When I returned to Darwin a few years later, the plan was that I’d be able to walk straight in the front door of the NT News and say “job please”. The weeks I had spent as an intern during my studies coupled with being a local boy were supposed to be a watertight guarantee. Unfortunately in the intervening years the entire management and editorial staff of the paper had changed (it does that about every six months) and no-one knew who I was anymore. My applications landed in the pile of applications from every journalism graduate in the country, and I slunk off to become a trainer at a locally run credit union.

Two and a half years, one promotion, and five applications later, I managed to wrangle myself another two week voluntary stint with my local newspaper.

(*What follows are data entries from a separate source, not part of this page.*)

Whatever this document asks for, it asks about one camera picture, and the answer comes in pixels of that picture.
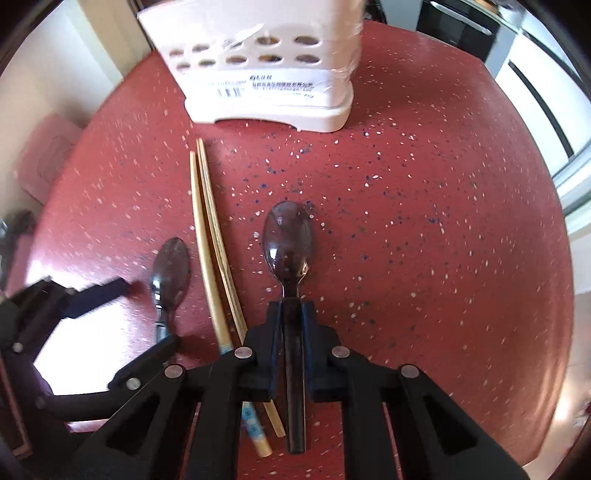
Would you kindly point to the bamboo chopstick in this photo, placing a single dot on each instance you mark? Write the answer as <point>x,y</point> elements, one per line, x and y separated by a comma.
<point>223,258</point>
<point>206,263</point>

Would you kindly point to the white plastic utensil holder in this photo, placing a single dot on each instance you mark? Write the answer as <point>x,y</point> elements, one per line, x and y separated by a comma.
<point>258,106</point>

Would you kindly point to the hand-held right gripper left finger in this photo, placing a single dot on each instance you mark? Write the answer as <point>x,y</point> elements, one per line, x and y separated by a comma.
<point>272,355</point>

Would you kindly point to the white refrigerator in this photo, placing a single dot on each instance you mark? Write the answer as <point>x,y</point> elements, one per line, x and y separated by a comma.
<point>545,106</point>

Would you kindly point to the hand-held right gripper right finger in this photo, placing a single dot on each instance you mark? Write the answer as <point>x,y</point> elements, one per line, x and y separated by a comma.
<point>308,355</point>

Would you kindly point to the black built-in oven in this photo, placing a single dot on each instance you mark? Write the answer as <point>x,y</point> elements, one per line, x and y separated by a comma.
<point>457,23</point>

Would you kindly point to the dark translucent plastic spoon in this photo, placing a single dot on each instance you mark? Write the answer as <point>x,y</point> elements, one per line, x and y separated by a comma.
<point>171,272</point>
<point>288,244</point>

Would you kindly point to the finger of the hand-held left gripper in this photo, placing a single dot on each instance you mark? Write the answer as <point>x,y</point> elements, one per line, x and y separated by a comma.
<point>99,295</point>
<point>143,364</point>

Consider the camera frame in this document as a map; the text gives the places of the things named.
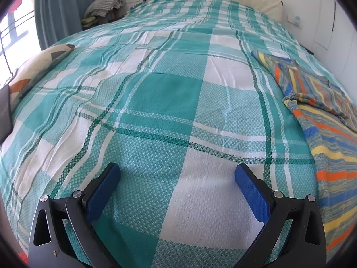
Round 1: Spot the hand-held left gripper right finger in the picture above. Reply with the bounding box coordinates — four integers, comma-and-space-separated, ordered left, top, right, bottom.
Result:
234, 163, 327, 268

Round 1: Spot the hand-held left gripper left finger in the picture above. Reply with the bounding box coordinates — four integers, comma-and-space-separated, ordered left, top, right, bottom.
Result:
28, 162, 122, 268

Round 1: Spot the striped knit sweater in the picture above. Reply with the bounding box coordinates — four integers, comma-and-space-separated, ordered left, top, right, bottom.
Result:
251, 50, 357, 250

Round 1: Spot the teal plaid bedspread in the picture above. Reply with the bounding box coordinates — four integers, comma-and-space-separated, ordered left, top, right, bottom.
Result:
0, 0, 346, 268

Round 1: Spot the black phone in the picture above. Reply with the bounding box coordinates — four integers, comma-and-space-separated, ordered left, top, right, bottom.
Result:
0, 85, 14, 135

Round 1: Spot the patterned cream cushion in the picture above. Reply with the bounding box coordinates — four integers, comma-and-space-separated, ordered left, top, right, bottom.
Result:
8, 44, 76, 101

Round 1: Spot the dark wooden chair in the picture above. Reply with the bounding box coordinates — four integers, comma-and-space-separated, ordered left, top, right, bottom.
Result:
95, 9, 124, 25

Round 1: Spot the folded checked cloth pile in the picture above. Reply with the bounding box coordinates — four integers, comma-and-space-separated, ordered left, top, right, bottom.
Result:
84, 0, 127, 19

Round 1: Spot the window railing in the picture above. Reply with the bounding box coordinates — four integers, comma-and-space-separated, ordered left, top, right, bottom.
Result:
0, 8, 37, 84

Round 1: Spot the teal curtain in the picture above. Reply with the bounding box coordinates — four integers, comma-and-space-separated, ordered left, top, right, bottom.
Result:
34, 0, 107, 51

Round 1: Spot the white wardrobe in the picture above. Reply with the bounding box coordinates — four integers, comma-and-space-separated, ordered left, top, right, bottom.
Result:
304, 0, 357, 90

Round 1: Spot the white wall socket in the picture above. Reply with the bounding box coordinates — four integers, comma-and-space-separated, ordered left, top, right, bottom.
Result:
287, 15, 303, 29

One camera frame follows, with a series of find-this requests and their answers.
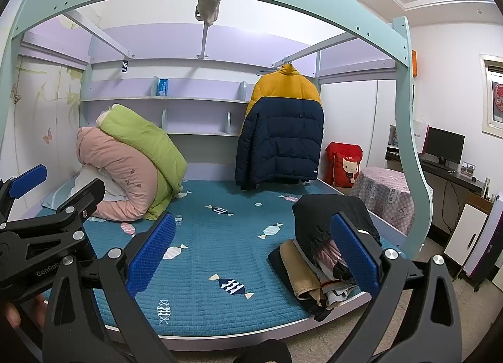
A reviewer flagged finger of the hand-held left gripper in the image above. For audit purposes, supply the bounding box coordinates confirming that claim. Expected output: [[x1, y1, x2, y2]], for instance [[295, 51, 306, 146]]
[[0, 164, 48, 206], [0, 178, 106, 236]]

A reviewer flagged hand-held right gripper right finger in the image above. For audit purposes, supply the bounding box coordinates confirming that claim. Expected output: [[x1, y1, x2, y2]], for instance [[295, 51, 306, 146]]
[[329, 212, 462, 363]]

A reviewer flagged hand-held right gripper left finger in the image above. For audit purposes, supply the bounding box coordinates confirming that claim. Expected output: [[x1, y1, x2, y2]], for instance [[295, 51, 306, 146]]
[[41, 212, 177, 363]]

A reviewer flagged black zip jacket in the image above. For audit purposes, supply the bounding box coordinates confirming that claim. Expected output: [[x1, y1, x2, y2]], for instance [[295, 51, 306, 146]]
[[292, 194, 383, 281]]

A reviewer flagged pile of folded clothes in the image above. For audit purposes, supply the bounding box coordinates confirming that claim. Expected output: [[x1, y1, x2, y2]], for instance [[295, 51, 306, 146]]
[[268, 247, 334, 322]]

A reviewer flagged person's left hand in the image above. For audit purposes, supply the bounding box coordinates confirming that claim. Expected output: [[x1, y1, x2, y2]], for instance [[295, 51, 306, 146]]
[[0, 295, 46, 332]]

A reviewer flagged white pillow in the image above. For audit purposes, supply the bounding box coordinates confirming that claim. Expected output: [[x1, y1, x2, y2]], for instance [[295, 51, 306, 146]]
[[71, 168, 130, 202]]

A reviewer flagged blue striped pillow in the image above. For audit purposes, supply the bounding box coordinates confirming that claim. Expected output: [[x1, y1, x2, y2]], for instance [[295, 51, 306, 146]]
[[41, 180, 107, 222]]

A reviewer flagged folded light grey garment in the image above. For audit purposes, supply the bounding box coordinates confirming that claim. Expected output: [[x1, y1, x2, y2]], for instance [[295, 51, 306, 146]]
[[320, 280, 358, 309]]

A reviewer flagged folded tan garment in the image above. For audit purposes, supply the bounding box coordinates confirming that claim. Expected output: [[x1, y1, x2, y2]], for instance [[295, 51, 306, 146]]
[[279, 239, 327, 301]]

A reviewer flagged round table with pink cloth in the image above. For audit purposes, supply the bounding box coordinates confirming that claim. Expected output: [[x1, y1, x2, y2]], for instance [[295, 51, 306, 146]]
[[351, 167, 415, 236]]

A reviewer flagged blue patterned bed mat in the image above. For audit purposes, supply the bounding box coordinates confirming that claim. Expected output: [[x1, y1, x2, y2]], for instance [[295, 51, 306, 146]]
[[43, 178, 405, 338]]

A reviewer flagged butterfly print wardrobe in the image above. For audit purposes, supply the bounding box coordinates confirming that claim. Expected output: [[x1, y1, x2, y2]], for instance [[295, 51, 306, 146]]
[[0, 57, 83, 206]]

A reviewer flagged green quilt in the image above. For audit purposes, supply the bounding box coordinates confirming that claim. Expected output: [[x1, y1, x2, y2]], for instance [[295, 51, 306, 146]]
[[98, 104, 188, 221]]

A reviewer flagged red cartoon cushion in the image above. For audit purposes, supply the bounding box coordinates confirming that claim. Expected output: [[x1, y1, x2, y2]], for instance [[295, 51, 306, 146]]
[[325, 142, 363, 188]]

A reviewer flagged white small cabinet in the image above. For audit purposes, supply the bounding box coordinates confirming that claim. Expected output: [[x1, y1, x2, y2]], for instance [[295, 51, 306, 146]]
[[444, 192, 492, 269]]

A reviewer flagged black keyboard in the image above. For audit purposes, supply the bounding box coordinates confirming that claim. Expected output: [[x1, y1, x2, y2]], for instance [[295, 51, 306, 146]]
[[420, 159, 456, 173]]

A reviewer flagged lilac headboard shelf unit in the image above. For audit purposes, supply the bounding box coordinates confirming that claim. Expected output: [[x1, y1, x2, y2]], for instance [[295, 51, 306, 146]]
[[80, 25, 321, 183]]

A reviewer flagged dark desk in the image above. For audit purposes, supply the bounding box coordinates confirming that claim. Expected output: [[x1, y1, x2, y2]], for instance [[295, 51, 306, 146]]
[[385, 147, 490, 230]]

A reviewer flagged white pink paper bag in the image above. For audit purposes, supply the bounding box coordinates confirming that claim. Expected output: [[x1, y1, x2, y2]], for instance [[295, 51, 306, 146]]
[[412, 119, 430, 155]]

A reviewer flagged yellow navy puffer jacket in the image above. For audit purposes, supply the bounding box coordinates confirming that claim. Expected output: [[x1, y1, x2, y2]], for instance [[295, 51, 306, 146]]
[[235, 63, 325, 191]]

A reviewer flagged black computer monitor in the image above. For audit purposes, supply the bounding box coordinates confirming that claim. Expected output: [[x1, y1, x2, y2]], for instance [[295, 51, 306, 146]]
[[423, 126, 465, 169]]

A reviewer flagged grey hanging cloth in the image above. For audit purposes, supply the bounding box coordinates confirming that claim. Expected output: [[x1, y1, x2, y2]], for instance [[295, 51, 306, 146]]
[[194, 0, 221, 26]]

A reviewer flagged white window frame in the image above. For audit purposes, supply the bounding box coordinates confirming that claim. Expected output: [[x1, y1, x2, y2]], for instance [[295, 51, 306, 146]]
[[479, 54, 503, 138]]

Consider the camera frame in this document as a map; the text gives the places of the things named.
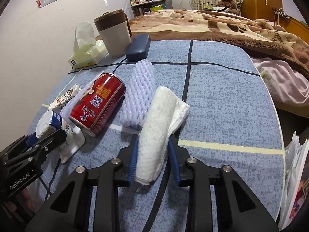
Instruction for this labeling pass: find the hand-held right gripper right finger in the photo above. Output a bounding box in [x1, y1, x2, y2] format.
[168, 135, 282, 232]

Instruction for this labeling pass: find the blue plaid tablecloth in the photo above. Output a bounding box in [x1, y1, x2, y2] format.
[24, 39, 286, 232]

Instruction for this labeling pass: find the brown printed blanket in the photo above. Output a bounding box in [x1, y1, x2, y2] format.
[95, 8, 309, 78]

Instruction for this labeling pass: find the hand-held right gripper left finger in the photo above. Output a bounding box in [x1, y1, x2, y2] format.
[24, 134, 140, 232]

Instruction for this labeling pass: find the pink bed sheet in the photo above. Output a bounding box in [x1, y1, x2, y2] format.
[250, 55, 309, 119]

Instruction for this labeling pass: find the brown teddy bear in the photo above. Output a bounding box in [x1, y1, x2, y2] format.
[215, 0, 240, 15]

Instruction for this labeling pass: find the white mesh trash bin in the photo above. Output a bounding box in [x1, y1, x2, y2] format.
[280, 130, 309, 230]

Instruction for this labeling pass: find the yellow tissue pack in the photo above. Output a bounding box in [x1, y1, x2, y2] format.
[68, 21, 109, 69]

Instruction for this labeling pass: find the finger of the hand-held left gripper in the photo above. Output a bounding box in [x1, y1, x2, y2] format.
[28, 129, 67, 155]
[0, 133, 41, 160]

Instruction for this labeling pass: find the person's left hand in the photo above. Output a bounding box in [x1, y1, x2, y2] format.
[2, 188, 35, 215]

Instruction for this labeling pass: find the wooden headboard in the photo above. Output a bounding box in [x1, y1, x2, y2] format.
[275, 17, 309, 38]

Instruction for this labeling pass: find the white paper towel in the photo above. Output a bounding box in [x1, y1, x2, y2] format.
[134, 86, 190, 185]

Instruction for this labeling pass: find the white brown printed sachet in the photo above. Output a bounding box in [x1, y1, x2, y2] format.
[49, 83, 81, 109]

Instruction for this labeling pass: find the dark blue glasses case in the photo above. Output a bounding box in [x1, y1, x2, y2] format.
[126, 34, 151, 62]

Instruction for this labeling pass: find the red drink can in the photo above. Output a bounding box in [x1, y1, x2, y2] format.
[68, 72, 126, 138]

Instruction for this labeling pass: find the wooden wardrobe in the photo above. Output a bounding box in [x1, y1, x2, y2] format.
[239, 0, 284, 21]

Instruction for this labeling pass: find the cluttered side shelf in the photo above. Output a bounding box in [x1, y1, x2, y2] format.
[130, 0, 173, 18]

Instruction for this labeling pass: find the white brown tumbler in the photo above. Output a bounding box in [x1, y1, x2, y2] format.
[94, 8, 133, 58]

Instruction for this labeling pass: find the power strip with chargers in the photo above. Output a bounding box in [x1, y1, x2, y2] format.
[272, 7, 290, 18]

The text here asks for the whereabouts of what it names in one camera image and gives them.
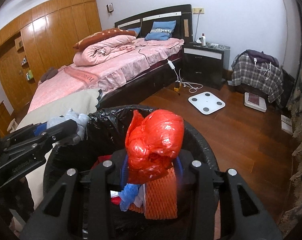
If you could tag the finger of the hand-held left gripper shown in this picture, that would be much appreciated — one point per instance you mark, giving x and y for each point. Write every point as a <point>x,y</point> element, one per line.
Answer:
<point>39,128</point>
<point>63,130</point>

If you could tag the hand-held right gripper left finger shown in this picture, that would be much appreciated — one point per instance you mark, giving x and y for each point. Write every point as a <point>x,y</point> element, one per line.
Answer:
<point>116,172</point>

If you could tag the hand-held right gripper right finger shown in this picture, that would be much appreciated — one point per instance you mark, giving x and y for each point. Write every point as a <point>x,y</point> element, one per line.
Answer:
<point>188,172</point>

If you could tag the red cloth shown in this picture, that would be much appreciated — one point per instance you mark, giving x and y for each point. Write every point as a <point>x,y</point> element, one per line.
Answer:
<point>104,158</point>

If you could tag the grey cloth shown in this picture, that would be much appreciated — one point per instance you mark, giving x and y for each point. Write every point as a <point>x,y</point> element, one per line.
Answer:
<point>81,121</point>

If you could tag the large orange foam net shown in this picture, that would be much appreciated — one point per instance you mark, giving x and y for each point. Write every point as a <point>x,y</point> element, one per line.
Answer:
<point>161,192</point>

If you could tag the white tissue wad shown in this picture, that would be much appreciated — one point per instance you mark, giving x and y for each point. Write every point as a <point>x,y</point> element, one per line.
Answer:
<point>140,197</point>

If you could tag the red plastic bag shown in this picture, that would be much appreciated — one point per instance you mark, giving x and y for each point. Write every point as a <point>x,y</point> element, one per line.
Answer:
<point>156,140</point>

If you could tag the bin with black liner bag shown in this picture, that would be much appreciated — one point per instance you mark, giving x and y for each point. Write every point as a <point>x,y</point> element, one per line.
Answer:
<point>111,125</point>

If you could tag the beige tablecloth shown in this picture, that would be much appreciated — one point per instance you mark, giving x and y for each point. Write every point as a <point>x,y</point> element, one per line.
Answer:
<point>66,105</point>

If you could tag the small pale wooden stool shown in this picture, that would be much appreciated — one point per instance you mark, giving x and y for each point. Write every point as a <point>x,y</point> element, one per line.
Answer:
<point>12,126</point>

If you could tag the wooden desk cabinet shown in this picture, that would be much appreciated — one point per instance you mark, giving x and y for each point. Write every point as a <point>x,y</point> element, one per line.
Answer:
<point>3,115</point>

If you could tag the white bathroom scale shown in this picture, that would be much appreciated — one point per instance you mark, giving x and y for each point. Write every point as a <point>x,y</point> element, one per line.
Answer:
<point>206,103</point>

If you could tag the bed with dark headboard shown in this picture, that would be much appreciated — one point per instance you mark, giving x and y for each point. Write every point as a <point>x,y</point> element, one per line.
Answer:
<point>116,72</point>

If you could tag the yellow power strip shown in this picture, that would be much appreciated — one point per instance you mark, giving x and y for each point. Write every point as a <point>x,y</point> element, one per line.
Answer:
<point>177,86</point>

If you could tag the wooden wardrobe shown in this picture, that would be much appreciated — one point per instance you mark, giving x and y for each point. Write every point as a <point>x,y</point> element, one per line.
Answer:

Perhaps this was finally my chance to put aside this project management nonsense and fulfil my destiny as a newsroom cadet.

Well, I was offered a “research position” with the Northern Territory Government instead, and for the last twelve months I've been once more managing recording projects in other languages, despite no such activity being found anywhere in my current job description, which is admittedly fairly vague. It seems my true destiny is to sit in front of computers in quiet rooms, listening to other people record languages I don’t understand. This realisation would be extremely depressing, if I hadn’t had an equally powerful revelation this week about journalism.

I don’t want to do it.

It came this week as our televisions, newspapers and computer screens were flooded with images of the Boston Marathon bombings. Twitter exploded with expressions of support, the news had images of the aftermath on repeat for at least a whole day and online news was full of opinion pieces about how this was further demonstration that no-one should ever feel safe and terrorists are lurking behind every corner. Let’s bomb them. Three people were killed, which is a tragedy. One of the victims was a child. Look at this nice picture of him.

Meanwhile in the same week, 39 Afghan civilians were killed by US armed forces, who blew up a wedding celebration for some classified reason. And as we prepare to pull forces out of Iraq, a series of up to fifty explosions killed 46 people in Baghdad and injured over three hundred. That one happened at almost exactly the same time as the Boston attacks.

But look at this picture of a dead American boy. It’s a tragedy.

Well, okay, yes it is a tragedy and my prayers are with his family. My prayers are also with the families of the Iraqis and Afghans hurt and killed at the same time, even if the media don’t give flying fig about them.

And it’s not just a symptom of our society’s general ignorance. As soon as people become aware of these facts, they are as shocked and disgusted as I am that we could spend so much air time lamenting the loss of three people, when almost thirty times that are being blown to bits overseas, some of them at our hands. It’s not that people don’t care about it; it’s that the mainstream media are telling us not to care about it. The commercial news values of every major media outlet have dictated that the loss of three white people in America is worth a full day’s uninterrupted coverage, but the death of close to a hundred people in the Middle East isn’t worth reporting.

That’s inhuman, inconceivable and repugnant. I want no part of it. I’d rather record notices in Kriol telling people to take their kids to school than walk within twenty metres of a newsroom this week. And so would Superman. So bollocks to my journalism degree. I’m going to go and do something worthwhile with my life.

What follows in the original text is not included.